Hz. Peygamber de Medine'de sürekli kurban kesmiş ve hacda ise,
muhtemelen altmış üç yıllık ömrünü esas alarak, 63 tane kurban
kesmiştir. İbn Mâce'nin naklettiği hasen derecesinde bir hadisi
şeriflerinde ise: "Kim imkân bulur da kurban kesmezse bizim
namazgâhımıza yaklaşmasın" buyurmuştur.
Kurban kesmenin dini hükmü nedir?
Kevser
Suresindeki emrin bir başka manaya da gelme ihtimalinden ötürü,
alimlerin çoğu kurbanın kesin bir farz olmadığı kanaatine varmışlardır.
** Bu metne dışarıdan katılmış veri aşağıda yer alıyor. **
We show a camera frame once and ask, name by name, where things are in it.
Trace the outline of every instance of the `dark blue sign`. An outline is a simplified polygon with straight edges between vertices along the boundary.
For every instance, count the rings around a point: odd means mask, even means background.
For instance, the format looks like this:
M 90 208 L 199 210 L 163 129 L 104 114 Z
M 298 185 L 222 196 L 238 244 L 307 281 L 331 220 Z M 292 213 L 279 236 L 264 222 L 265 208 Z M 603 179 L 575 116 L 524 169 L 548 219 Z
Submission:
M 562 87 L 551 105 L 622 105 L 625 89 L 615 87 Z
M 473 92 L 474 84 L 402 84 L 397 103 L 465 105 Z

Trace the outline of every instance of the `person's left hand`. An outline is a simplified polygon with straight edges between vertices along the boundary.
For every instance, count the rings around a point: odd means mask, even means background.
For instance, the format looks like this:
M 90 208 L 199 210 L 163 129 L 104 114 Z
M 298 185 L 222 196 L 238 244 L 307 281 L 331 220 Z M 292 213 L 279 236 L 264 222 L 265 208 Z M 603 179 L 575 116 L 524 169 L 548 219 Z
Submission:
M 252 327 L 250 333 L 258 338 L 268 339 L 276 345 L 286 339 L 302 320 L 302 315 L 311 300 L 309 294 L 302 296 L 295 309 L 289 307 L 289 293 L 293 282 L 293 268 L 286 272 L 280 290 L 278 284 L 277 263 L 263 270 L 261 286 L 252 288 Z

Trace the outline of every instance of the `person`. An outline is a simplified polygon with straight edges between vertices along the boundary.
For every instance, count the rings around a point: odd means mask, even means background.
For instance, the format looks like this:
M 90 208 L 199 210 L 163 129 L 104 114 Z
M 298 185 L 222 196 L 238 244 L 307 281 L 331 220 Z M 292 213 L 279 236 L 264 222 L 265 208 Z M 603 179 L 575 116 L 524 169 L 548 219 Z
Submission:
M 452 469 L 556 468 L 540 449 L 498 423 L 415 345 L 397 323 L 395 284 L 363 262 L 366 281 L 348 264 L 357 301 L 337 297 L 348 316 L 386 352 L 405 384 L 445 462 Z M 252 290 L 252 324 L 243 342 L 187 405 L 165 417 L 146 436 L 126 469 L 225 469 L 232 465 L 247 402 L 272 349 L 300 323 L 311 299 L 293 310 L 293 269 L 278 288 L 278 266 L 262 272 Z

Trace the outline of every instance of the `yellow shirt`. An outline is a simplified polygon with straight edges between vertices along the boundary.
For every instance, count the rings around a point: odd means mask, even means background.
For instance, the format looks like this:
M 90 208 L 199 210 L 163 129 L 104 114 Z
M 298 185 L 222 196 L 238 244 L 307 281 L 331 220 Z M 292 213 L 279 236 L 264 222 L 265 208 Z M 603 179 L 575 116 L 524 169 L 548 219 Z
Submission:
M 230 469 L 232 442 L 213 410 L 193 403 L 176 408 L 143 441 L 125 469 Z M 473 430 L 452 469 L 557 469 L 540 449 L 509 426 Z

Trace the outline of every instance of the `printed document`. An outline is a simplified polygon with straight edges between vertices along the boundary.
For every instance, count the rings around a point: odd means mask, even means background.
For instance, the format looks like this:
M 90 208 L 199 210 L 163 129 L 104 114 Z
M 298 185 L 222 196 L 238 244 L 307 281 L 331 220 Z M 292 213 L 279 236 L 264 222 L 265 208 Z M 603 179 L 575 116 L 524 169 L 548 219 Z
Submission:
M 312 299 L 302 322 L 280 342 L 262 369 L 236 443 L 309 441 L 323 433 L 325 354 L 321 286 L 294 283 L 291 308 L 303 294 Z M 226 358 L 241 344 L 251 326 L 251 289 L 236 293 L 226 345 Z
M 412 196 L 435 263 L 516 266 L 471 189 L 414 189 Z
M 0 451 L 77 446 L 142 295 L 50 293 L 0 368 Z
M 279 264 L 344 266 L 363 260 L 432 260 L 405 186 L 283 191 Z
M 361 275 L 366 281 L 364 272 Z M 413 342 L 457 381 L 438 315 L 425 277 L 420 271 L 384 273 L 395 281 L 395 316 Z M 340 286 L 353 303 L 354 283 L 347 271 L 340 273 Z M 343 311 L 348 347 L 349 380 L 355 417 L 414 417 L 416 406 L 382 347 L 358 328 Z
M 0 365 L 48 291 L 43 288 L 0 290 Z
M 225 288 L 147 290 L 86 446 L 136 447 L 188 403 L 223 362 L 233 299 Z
Hanefiler ise bu emrin, kesin yapılması gereken bir talepte bulunduğu,
ancak bu farklı yorum ihtimaline bakarak buna inanmayanın dinden
çıkmayacağı kanaatine varmışlardır. Böyle yapılması kesin olarak
istenen, ama mahiyeti konusunda başka yorumlar da yapılabilecek şeyler
için Hanefîler "farz" değil de "vacip" kavramını kullanırlar. Bu sebeple
kurban Hanefilere göre vaciptir. Yani imkanı olanlar onu kesmelidirler
ama bunu başka yorumlara bakarak yumuşatmakta serbesttirler.
Şafiilere
göre ise kurban sünnettir, ama sıradan bir sünnet değildir. Yapılması
gereken bir sünnettir, yani "sünneti lazıme" dir. Bütün bu ve benzeri
delillere bakıldığında kurbanın 'sünnettir, olmasa da olur' denecek bir
sünnet olmadığını, hali vakti yerinde olanlar için gerçekten de
Hanefilerin dediği gibi vacip olduğunu anlarız.
Müslim'in
naklettiği bir hadisi şerife göre, Allah Rasulü Medine'de kurban bayram
namazını kıldırmıştı. Bazı insanlar acele davranıp kurbanlarını
kestiler. Hz. Peygamber'in kestiğini zannetmişlerdi. Bunun üzerine Hz.
Peygamber (sav) kendinden önce kesenlerin tekrar kurbanlarını
kesmelerini emretti. Eğer kurban sadece isteyenlerin kesecekleri bir
ibadet olsaydı, onların iade etmelerin emretmezdi.
Kurban ne için kesilir?
Hac Suresinde Allah (cc): "kurbanlarınızın etleri ya da kanları Allah'a ulaşmaz, ama sizin takvanız Allah'a ulaşır" (22/37). Dendiğine
bakıldığında, kurban kesmenin asıl amacının Allah'ın emrini yerine
getirmek, böylece takvalı olduğunu göstermek olduğu anlaşılır. Bunun
anlamı, Allah isterse en değerli malımızı dahi O'nun yoluna feda
edebiliriz, demektir. Tıpkı Hz. İbrahim'in İsmail'i kurban etmeye karar
vermesi gibi, gerekirse bizim de canımızı dahi kurban edebileceğimizi
göstermektir. Bir bakıma da kurban malperestlik duygusunu kırmak,
Allah'ın rızası karşısında her şeyimizden geçebileceğimizi göstermek
anl***** gelir.
Kimler kurban kesmelidir?
Kısaca
hali vakti yerinde olanlar, yani zenginler kurban keserler. Bunun
ölçüsü ise temel ihtiyaçlarını karşıladıktan sonra, kendisini zengin
kılacak kadar malı mülkü bulunmaktır. Böyle olan malın mülkün üzerinden,
zekatta olduğu gibi bir yıl geçmesi de gerekmez.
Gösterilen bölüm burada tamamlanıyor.